During the interglacial cycles of the late Quaternary, and prior to massive extinctions, the landscapes of Europe were characterized by a rich megafauna (Bradshaw et al. 2003). The available fossil evidence can attest the presence of species in a given region, while using the impact of similar extant species as a proxy can inform on the role of extinct megaherbivores on the landscape (Corlett 2012). Nonetheless, in contrast with pollen, there are too little fossil records of pre-Neolithic large herbivores to allow for an estimate of their past densities (Bradshaw et al. 2003; Mitchell 2005), and we still lack precise knowledge regarding their behavior (Hodder et al. 2009).
The late Pleistocene megafauna of Europe (Table 8.1) resembles the one currently found in savannas, with herbivores such as proboscidae and rhinocerotidae, and large carnivores such as hyaenidae and felidae (Blondel and Aronson 1999; Vera 2000; Bradshaw et al. 2003). Globally, the group of large herbivores suffered more prehistoric extinctions than other taxa (Johnson 2009). Cyclic climatic change had typically been responsible for a regular faunal turnover, and was later combined with increased human pressure (Corlett 2012; Morrison et al. 2007), leading to several of these megafauna becoming regionally (e.g. hippopotamus), globally (e.g. woolly mammoth), and often functionally, extinct (Blondel and Aronson 1999; Bradshaw et al. 2003). Some species also suffered large range contractions, such as the elk (Morrison et al. 2007). Additionally, humans domesticated animals in the Fertile Crescent, about 10,000 years ago (Zeder 2008; Pereira et al. 2012), and as herders migrated west, increasing the area of pasture in Europe, wild herbivores were replaced by domesticated species. Since AD 1, most of the open rangeland in Europe has been under human land-use (Fig. 8.1).

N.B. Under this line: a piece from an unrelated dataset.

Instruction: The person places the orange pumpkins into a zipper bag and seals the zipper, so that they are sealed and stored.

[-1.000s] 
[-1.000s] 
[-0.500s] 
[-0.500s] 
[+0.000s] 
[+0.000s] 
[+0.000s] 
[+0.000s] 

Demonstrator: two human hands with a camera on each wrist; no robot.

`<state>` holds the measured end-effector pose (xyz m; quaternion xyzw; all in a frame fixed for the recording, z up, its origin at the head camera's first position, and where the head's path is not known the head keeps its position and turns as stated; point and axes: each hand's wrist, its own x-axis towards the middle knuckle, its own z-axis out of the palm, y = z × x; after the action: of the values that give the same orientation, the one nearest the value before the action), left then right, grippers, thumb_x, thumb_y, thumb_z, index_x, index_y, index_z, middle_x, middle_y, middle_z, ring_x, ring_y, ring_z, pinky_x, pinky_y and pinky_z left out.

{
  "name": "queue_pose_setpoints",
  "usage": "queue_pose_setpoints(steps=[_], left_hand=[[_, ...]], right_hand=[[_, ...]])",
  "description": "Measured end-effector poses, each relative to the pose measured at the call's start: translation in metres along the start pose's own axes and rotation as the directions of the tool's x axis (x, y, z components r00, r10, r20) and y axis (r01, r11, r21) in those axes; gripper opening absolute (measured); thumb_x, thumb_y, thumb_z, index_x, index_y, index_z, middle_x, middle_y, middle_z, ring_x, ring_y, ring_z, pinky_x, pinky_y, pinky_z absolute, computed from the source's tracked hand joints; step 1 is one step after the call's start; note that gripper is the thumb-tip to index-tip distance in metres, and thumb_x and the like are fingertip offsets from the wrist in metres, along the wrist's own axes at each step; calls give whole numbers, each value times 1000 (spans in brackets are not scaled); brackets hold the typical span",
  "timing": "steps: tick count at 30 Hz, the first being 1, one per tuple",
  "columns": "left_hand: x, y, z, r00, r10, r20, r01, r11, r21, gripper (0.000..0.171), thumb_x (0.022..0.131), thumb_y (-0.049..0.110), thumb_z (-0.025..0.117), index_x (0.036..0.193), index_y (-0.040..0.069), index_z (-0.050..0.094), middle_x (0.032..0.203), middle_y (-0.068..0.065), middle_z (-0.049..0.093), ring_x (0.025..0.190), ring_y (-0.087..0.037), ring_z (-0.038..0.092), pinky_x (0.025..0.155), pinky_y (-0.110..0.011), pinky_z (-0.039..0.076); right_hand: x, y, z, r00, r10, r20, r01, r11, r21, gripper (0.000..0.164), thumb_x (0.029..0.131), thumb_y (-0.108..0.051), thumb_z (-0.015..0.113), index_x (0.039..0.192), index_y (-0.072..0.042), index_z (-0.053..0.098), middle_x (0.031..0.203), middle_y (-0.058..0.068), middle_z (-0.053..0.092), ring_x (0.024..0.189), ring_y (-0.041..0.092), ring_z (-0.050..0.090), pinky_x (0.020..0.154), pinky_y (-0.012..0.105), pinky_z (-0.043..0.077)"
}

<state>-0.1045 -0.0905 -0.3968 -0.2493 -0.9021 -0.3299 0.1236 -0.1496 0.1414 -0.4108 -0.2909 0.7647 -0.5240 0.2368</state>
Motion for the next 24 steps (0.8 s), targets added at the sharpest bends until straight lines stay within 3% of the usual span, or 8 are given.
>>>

Extinct and extant large herbivores can be classified according to their feeding behavior (Vera 2000; Svenning 2002; Bullock 2009): browsers (e.g. elk, straight-tusked elephants) are typically associated with tree rich areas; grazers (e.g. hippopotamus, aurochs) are in contrast associated with the occurrence of grass-rich habitat; finally, mixed feeders (e.g. red deer, wild goats) alternate between browsing and grazing (Table 8.1). The European bison, a mixed feeder, has for example been associated historically with both closed forest and semi-open habitats (Kuemmerle et al. 2012). The social structure of the herbivores (i.e. solitary, groups or herds) also provides information on the grazing and browsing pressure on the landscape (Table 8.1).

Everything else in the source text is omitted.